This is a true story. One of overwhelming joy, but it starts in East Berlin under the socialist dictatorship, where Der Herr der Ringe (The Lord of the Rings) was a book of legend.
All books printed in the West were illegal, so politically adventurous people like my parents who had some would lend them to each other, and sometimes not get them back, like if the borrower had been arrested. But Der Herr der Ringe was so special that the owner of the only copy in the city refused to take that risk, so he declared that anyone who wanted to read it had to do so at his home.
My mom did that. My siblings and I were already familar with Der Hobbit – we illegally owned a copy and we were all fast readers. My mom told us how this follow-up book was much more exciting. She couldn’t read it to us. So she told it to us, like a fairytale, when we had several hours, like during a long journey on East Germany’s decrepit trains.

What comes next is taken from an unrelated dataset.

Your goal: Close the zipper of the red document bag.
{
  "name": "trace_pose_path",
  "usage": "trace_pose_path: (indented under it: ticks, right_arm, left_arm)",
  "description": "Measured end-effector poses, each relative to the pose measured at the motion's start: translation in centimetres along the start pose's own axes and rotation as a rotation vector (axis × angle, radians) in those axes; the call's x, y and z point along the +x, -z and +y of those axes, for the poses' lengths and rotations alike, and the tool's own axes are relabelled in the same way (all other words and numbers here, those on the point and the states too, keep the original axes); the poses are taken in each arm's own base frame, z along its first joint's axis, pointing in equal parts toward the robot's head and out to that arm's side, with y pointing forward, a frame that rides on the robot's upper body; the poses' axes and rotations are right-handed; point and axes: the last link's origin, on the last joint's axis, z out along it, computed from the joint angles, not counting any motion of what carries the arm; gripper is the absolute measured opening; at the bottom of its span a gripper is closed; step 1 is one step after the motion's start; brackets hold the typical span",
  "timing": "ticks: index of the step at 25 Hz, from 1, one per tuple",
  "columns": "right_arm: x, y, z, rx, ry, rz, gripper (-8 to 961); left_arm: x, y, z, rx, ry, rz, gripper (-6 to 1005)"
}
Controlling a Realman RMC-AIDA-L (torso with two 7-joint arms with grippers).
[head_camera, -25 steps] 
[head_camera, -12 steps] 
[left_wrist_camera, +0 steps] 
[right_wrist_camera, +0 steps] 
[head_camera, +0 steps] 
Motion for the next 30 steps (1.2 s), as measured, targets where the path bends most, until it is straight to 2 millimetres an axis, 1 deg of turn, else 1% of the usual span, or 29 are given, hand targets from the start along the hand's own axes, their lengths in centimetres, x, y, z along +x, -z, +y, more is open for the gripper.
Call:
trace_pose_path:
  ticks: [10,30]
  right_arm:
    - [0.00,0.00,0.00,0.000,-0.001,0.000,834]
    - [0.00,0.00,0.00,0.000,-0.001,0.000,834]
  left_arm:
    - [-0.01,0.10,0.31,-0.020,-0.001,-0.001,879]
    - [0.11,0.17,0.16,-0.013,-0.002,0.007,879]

In the summer of 1990, East Germany was obviously collapsing, and for fourth graders like me, much of the importance of that was that from fifth grade, we would not be forced to learn Russian but got a choice that included English as an option. English class was great. Everyone loved it, including the teacher. She was a very capable teacher, spoke many languages and had previously taught Russian to fifth graders, before our year when approximately nobody chose that. I think she loved our unfamiliar enthusiasm and the much better teaching materials. At roughly the same time, my mom, doing political things in not yet reunified West Germany, was gifted a copy of Der Herr der Ringe. I read all of it at a speed few would expect from a fifth grader, so my younger siblings could get to it after me. I kept reading it again and again, counting proudly; I recall having read it ten times when a few years later, we got a copy of The Lord of the Rings. Here’s a language learning tip: in the language you’re acquiring, read a book you love so much and have read so often you know it by heart.
but the point of this story is: I was unprepared for how toweringly much better the poems were in the original. I cried so hard… at the sheer beauty of things that I had thought I understood before.
I sang of leaves, of leaves of gold, and leaves of gold there grew:
Of wind I sang, a wind there came and in the branches blew…
Of course I told my mom. She explained to me that poetry translation is the hardest kind of translation because you have to get right not just the story but also the rhymes and the rhythm. That’s an impactful thing to say to a boy who is thinking about translation all the time because he’s reading his favourite book in a new language.
I’ve been translating poetry a lot lately, because I’m very sick and the only advantage of that is that it gives me spare time. But it’s all my own poetry, English to German, so I don’t think about the process. Recently I got to translate another poem I love from German to English, that was sufficiently unfamiliar to think about, and that’s when I remembered this history of why I love poetry translation so very much.